> WHAT TO DO
The copy must match the data below line for line and contain no images.
BEGIN
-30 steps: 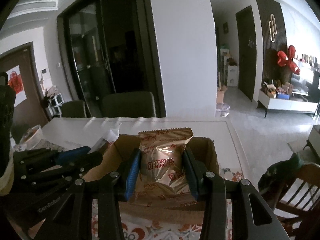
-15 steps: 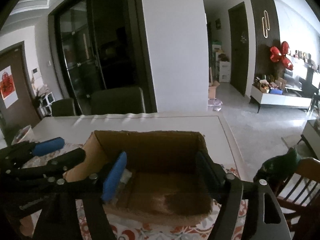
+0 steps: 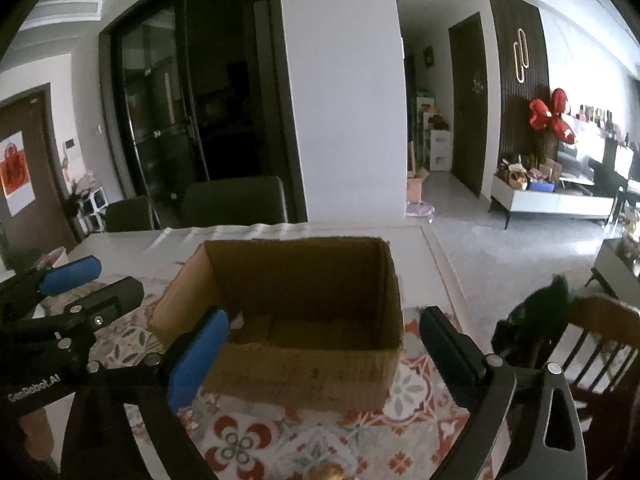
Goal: Organize snacks
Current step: 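Move both tools back toward the remaining snacks on the table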
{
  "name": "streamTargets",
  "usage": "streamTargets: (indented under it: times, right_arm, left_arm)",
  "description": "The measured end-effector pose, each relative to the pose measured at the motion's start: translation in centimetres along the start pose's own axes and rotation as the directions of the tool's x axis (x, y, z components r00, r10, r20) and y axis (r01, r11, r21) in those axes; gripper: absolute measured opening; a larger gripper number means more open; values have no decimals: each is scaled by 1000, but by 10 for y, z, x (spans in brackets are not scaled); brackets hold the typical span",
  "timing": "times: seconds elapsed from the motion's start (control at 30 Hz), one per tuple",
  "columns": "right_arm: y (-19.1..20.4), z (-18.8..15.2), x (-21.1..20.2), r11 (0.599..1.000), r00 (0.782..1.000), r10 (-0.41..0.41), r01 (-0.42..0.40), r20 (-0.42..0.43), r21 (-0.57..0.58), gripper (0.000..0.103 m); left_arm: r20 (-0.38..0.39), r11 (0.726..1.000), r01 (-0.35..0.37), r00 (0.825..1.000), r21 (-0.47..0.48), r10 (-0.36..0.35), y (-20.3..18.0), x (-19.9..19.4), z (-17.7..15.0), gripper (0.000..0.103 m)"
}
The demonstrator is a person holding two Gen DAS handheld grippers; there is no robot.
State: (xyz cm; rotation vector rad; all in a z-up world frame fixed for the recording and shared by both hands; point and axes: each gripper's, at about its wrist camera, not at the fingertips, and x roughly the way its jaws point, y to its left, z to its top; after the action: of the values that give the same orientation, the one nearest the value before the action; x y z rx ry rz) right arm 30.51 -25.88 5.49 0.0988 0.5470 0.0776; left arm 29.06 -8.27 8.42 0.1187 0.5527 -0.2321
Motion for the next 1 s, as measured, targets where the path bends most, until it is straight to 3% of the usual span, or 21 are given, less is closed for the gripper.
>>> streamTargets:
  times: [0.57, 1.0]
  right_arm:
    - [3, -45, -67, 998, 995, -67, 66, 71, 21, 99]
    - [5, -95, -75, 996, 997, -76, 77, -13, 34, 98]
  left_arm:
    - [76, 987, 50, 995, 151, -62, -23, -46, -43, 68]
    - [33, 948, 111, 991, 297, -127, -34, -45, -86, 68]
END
> RESPONSE BOX
-30 steps: 
-15 steps: 
+0 steps: 
Goal: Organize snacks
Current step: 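Move both tools back toward the remaining snacks on the table
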{
  "name": "streamTargets",
  "usage": "streamTargets: (indented under it: times, right_arm, left_arm)",
  "description": "The measured end-effector pose, each relative to the pose measured at the motion's start: translation in centimetres along the start pose's own axes and rotation as the directions of the tool's x axis (x, y, z components r00, r10, r20) and y axis (r01, r11, r21) in those axes; gripper: absolute measured opening; a larger gripper number means more open; values have no decimals: each is scaled by 1000, but by 10 for y, z, x (spans in brackets are not scaled); brackets hold the typical span",
  "timing": "times: seconds elapsed from the motion's start (control at 30 Hz), one per tuple",
  "columns": "right_arm: y (-19.1..20.4), z (-18.8..15.2), x (-21.1..20.2), r11 (0.599..1.000), r00 (0.782..1.000), r10 (-0.41..0.41), r01 (-0.42..0.40), r20 (-0.42..0.43), r21 (-0.57..0.58), gripper (0.000..0.103 m); left_arm: r20 (-0.38..0.39), r11 (0.726..1.000), r01 (-0.35..0.37), r00 (0.825..1.000), r21 (-0.47..0.48), r10 (-0.36..0.35), y (-20.3..18.0), x (-19.9..19.4), z (-17.7..15.0), gripper (0.000..0.103 m)"
}
The demonstrator is a person holding two Gen DAS handheld grippers; there is no robot.
State: (xyz cm; rotation vector rad; all in a z-up world frame fixed for the recording and shared by both hands; point and axes: each gripper's, at about its wrist camera, not at the fingertips, and x roughly the way its jaws point, y to its left, z to its top; after the action: of the values that give the same orientation, the one nearest the value before the action; x y z rx ry rz) right arm 30.51 -25.88 5.49 0.0988 0.5470 0.0776; left arm 29.06 -8.27 8.42 0.1187 0.5527 -0.2321
Motion for the next 1 s, as measured, targets where the path bends most, until it is straight to 3% of the usual span, or 21 are given, less is closed for the gripper.
>>> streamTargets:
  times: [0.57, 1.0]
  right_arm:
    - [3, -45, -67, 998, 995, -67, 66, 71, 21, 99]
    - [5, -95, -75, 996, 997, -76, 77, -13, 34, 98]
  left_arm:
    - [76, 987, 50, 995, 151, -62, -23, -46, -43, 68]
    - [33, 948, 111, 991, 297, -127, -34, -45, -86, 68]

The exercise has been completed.